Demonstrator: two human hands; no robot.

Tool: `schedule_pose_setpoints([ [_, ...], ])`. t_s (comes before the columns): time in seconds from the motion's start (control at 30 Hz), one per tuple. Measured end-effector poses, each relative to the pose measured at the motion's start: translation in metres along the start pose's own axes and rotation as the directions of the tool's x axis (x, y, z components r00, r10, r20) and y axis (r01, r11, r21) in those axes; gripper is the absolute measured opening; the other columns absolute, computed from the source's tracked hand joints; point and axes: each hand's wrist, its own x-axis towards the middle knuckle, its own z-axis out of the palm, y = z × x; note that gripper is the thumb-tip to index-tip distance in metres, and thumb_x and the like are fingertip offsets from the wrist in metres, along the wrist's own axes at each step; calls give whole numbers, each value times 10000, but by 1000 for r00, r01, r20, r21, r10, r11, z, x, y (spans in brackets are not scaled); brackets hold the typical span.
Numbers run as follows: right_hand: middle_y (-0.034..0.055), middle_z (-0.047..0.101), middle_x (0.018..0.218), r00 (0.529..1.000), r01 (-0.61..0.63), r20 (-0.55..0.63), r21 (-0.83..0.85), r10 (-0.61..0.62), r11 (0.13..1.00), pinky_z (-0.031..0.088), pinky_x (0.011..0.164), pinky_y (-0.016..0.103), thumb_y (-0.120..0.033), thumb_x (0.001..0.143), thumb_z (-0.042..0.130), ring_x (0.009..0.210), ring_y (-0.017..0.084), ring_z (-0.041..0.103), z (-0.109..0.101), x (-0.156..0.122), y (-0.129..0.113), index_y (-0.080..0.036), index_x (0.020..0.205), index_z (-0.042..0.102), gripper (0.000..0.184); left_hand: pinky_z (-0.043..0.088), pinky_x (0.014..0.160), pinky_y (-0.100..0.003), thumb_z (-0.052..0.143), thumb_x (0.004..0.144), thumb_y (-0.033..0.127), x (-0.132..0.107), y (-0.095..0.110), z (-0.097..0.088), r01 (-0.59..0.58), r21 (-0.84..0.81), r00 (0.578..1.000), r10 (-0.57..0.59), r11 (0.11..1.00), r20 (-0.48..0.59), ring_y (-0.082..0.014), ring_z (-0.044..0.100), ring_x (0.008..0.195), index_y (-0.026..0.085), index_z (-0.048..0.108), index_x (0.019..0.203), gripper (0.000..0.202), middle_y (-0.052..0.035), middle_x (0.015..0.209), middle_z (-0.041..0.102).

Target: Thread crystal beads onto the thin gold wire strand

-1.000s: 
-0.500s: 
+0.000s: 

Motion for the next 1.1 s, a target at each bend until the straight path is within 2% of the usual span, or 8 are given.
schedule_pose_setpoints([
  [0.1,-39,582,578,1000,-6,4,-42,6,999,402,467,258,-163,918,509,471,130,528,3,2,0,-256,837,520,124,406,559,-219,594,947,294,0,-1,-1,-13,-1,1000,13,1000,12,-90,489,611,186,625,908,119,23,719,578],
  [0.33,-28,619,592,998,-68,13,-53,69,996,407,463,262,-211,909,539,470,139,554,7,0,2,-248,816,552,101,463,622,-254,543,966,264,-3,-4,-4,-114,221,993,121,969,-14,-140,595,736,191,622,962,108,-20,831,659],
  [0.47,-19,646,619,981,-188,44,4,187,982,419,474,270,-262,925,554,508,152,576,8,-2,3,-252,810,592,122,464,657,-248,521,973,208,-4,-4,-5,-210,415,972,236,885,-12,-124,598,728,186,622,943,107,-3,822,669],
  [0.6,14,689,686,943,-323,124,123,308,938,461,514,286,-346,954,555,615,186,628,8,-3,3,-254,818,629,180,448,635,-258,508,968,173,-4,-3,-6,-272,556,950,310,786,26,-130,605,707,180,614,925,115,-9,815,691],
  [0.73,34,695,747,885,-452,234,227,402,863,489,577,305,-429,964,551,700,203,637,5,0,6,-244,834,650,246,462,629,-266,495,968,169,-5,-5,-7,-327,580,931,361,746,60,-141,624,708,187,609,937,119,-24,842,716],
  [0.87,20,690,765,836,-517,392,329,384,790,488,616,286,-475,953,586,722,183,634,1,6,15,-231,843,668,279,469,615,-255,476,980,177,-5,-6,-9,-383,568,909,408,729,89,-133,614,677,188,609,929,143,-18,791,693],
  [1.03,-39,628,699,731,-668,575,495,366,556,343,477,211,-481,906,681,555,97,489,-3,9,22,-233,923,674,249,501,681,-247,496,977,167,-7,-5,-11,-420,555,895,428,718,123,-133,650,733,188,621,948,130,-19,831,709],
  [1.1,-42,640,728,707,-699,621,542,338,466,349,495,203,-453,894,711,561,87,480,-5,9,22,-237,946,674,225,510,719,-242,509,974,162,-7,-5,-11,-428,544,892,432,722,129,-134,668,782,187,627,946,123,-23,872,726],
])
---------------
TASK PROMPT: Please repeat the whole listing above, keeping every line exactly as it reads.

REPLY:
Demonstrator: two human hands; no robot.

Tool: `schedule_pose_setpoints([ [_, ...], ])`. t_s (comes before the columns): time in seconds from the motion's start (control at 30 Hz), one per tuple. Measured end-effector poses, each relative to the pose measured at the motion's start: translation in metres along the start pose's own axes and rotation as the directions of the tool's x axis (x, y, z components r00, r10, r20) and y axis (r01, r11, r21) in those axes; gripper is the absolute measured opening; the other columns absolute, computed from the source's tracked hand joints; point and axes: each hand's wrist, its own x-axis towards the middle knuckle, its own z-axis out of the palm, y = z × x; note that gripper is the thumb-tip to index-tip distance in metres, and thumb_x and the like are fingertip offsets from the wrist in metres, along the wrist's own axes at each step; calls give whole numbers, each value times 10000, but by 1000 for r00, r01, r20, r21, r10, r11, z, x, y (spans in brackets are not scaled); brackets hold the typical span.
Numbers run as follows: right_hand: middle_y (-0.034..0.055), middle_z (-0.047..0.101), middle_x (0.018..0.218), r00 (0.529..1.000), r01 (-0.61..0.63), r20 (-0.55..0.63), r21 (-0.83..0.85), r10 (-0.61..0.62), r11 (0.13..1.00), pinky_z (-0.031..0.088), pinky_x (0.011..0.164), pinky_y (-0.016..0.103), thumb_y (-0.120..0.033), thumb_x (0.001..0.143), thumb_z (-0.042..0.130), ring_x (0.009..0.210), ring_y (-0.017..0.084), ring_z (-0.041..0.103), z (-0.109..0.101), x (-0.156..0.122), y (-0.129..0.113), index_y (-0.080..0.036), index_x (0.020..0.205), index_z (-0.042..0.102), gripper (0.000..0.184); left_hand: pinky_z (-0.043..0.088), pinky_x (0.014..0.160), pinky_y (-0.100..0.003), thumb_z (-0.052..0.143), thumb_x (0.004..0.144), thumb_y (-0.033..0.127), x (-0.132..0.107), y (-0.095..0.110), z (-0.097..0.088), r01 (-0.59..0.58), r21 (-0.84..0.81), r00 (0.578..1.000), r10 (-0.57..0.59), r11 (0.11..1.00), r20 (-0.48..0.59), ring_y (-0.082..0.014), ring_z (-0.044..0.100), ring_x (0.008..0.195), index_y (-0.026..0.085), index_z (-0.048..0.108), index_x (0.019..0.203), gripper (0.000..0.202), middle_y (-0.052..0.035), middle_x (0.015..0.209), middle_z (-0.041..0.102).

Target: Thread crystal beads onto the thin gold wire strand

-1.000s: 
-0.500s: 
+0.000s: 

Motion for the next 1.1 s, a target at each bend until the straight path is within 2% of the usual span, or 8 are given.
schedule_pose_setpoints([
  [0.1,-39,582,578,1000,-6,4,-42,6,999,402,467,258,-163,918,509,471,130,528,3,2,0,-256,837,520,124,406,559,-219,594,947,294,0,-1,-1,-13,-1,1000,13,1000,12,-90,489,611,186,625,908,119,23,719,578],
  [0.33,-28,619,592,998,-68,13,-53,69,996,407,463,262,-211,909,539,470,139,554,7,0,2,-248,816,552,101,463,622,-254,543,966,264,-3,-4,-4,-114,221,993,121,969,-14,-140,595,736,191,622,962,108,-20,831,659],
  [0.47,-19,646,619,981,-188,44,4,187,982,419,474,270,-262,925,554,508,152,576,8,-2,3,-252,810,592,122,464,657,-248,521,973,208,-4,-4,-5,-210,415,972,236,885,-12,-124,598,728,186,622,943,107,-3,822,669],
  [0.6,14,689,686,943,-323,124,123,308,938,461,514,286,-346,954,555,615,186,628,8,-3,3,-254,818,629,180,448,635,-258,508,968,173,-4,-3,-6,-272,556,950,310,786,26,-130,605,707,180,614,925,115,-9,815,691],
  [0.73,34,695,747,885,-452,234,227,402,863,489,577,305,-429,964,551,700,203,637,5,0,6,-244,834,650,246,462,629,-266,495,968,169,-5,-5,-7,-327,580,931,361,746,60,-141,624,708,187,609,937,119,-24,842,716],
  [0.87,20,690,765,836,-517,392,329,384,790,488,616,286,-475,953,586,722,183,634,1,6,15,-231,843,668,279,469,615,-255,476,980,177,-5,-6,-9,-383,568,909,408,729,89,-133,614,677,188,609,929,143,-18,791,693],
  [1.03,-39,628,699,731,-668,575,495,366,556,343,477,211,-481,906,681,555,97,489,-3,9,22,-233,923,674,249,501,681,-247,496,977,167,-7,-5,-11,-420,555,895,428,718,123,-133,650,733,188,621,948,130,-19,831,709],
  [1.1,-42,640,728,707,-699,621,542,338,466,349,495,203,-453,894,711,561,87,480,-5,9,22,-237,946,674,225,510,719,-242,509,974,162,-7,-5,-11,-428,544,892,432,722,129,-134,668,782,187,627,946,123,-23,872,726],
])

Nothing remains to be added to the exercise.